Ronald S. Gass
Reinsurance and Insurance Arbitrator and Umpire
Reinsurance and Insurance Dispute Resolution Services Consultant

Arbitration Clause Does Not Require “All-American” Umpire Slates

For arbitrations with U.S. venues, domestic insurers are generally more comfortable appointing American arbitrators, but when the adverse party is a foreign reinsurer, they may be confronted with an umpire slate comprised entirely of arbitrators from the United Kingdom or European countries, for example. Such a scenario was recently litigated in a New York federal district court case in which the manager of a U.S.-domiciled group of insurers tried, but failed, to compel a foreign reinsurer to propose an umpire slate solely of American arbitrators because a “U.S.-based” arbitration was allegedly consistent with the parties’ contractual intent.

In this action to compel arbitration, the manager and agent for eight insurers, the Mutual Marine Office, Inc. (“MMO”), ceded certain risks to an Irish reinsurer, Insurance Corporation of Ireland (“ICI”), under a number of reinsurance agreements.
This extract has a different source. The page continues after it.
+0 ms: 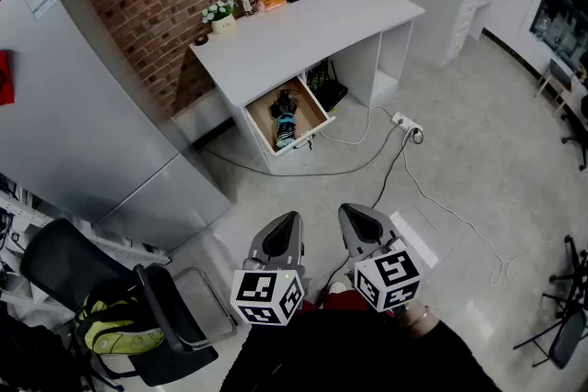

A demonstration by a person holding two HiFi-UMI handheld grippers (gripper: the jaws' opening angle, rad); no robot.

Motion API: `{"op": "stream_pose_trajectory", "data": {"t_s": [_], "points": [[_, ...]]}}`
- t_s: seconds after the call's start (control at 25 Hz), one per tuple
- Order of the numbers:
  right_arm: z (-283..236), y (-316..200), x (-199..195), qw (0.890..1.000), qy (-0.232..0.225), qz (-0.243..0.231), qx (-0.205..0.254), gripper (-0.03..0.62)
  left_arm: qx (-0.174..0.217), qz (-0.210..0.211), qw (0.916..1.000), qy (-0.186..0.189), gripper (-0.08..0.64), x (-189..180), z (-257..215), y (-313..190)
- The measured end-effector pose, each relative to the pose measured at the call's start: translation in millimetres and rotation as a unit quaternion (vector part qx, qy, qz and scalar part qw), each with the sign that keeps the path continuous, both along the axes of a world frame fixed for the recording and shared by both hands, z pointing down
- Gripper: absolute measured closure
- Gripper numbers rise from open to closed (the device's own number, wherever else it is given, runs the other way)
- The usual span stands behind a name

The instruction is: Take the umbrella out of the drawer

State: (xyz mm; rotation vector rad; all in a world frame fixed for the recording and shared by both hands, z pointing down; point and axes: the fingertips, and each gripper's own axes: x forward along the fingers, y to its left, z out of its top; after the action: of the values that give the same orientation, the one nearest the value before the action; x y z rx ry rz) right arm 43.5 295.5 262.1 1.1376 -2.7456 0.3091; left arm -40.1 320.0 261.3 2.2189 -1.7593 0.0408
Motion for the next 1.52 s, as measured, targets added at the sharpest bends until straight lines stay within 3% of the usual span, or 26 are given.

When the reinsurer failed to pay its share of the ceded claims, MMO petitioned the federal district court for an order appointing an arbitrator from a list of American candidates it offered and directing ICI to proceed with the arbitration.

The arbitration clauses in the disputed contracts provided, in pertinent part, that “the dispute shall be referred to three arbitrators, one to be chosen by each party and the third by the two so chosen.” Each side duly appointed their own arbitrator, but when the party-arbitrators conferred to select the third, MMO’s slate included only American arbitrators and ICI’s only candidates from the U.K. Because the parties’ intent under the reinsurance agreements, according to MMO, was that any disputes be governed by American law and resolved by American courts (e.g., the contracts involved U.S. insurance companies and were negotiated by a U.S. intermediary; required the reinsurers to submit to U.S. jurisdiction and service of process; and provided for U.S. venue for the arbitration), MMO alleged that ICI’s all-U.K. arbitrator slate was contrary to that intent. When ICI failed to provide the demanded list of “U.S.-based” candidates, MMO filed this motion to compel arbitration in federal court.
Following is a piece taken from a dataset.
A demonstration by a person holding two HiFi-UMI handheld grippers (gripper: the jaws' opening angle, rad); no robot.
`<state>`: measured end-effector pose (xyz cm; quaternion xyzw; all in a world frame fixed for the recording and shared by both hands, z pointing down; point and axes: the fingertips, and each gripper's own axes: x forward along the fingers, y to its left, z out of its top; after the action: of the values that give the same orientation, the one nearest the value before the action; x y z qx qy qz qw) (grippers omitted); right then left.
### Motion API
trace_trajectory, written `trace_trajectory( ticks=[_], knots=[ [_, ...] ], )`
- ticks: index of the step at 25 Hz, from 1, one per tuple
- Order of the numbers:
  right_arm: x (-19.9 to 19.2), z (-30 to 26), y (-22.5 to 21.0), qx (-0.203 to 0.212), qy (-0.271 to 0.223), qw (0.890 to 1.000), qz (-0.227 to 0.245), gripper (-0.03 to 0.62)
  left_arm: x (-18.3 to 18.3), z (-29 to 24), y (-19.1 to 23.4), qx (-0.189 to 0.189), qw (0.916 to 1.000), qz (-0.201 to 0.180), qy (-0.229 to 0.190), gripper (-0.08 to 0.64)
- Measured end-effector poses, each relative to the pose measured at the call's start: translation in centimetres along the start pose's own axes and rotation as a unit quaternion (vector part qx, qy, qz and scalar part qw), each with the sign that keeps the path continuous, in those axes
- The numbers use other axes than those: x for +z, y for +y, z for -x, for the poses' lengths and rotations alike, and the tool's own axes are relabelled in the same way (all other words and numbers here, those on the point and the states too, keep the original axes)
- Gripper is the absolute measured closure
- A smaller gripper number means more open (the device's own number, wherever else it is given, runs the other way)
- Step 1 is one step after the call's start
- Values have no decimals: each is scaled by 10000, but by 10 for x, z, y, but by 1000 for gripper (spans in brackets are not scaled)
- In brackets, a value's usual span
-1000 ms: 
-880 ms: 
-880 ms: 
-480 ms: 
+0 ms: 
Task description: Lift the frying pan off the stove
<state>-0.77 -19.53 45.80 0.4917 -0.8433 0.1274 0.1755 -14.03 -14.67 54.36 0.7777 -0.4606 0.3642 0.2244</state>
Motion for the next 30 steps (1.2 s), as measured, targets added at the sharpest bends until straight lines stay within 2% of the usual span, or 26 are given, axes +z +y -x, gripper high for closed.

The district court, applying Sections 4 (petitions to compel arbitration) and 5 (applications to compel the appointment of arbitrators) of the Federal Arbitration Act, initially focused on the plain language of the arbitration clause and found no explicit requirement that the parties nominate only “U.S.-based” arbitrators.

Arguing that the parties intended otherwise, MMO emphasized the American origins of the contracts and further contended that an American arbitrator should be appointed “because an English arbitrator would be more costly and less familiar with American arbitration procedures and American law.” Unpersuaded, the court distinguished the lone 2003 Illinois federal district court decision MMO cited in support of its position that an American umpire must be selected, Continental Casualty Co. v. QBE Insurance, No. 03 C 2222, 2003 U.S. Dist. LEXIS 17826 (N.D. Ill. Oct. 6, 2003), and observed that an American arbitrator was appointed in that case because the reinsurance agreement required the arbitrators to consider “the custom and practice of the applicable insurance and reinsurance business” – language absent in the instant arbitration clause. Consequently, the court rejected MMO’s argument that the third panel member had to be a U.S.-based arbitrator and declined to direct ICI to proceed with the arbitration on that basis.

Mutual Marine Office, Inc. v. Insurance Corp. of Ireland, 04 Civ. 8952 (PKL), 2005 U.S. Dist. LEXIS 11584 (S.D.N.Y. June 13, 2005).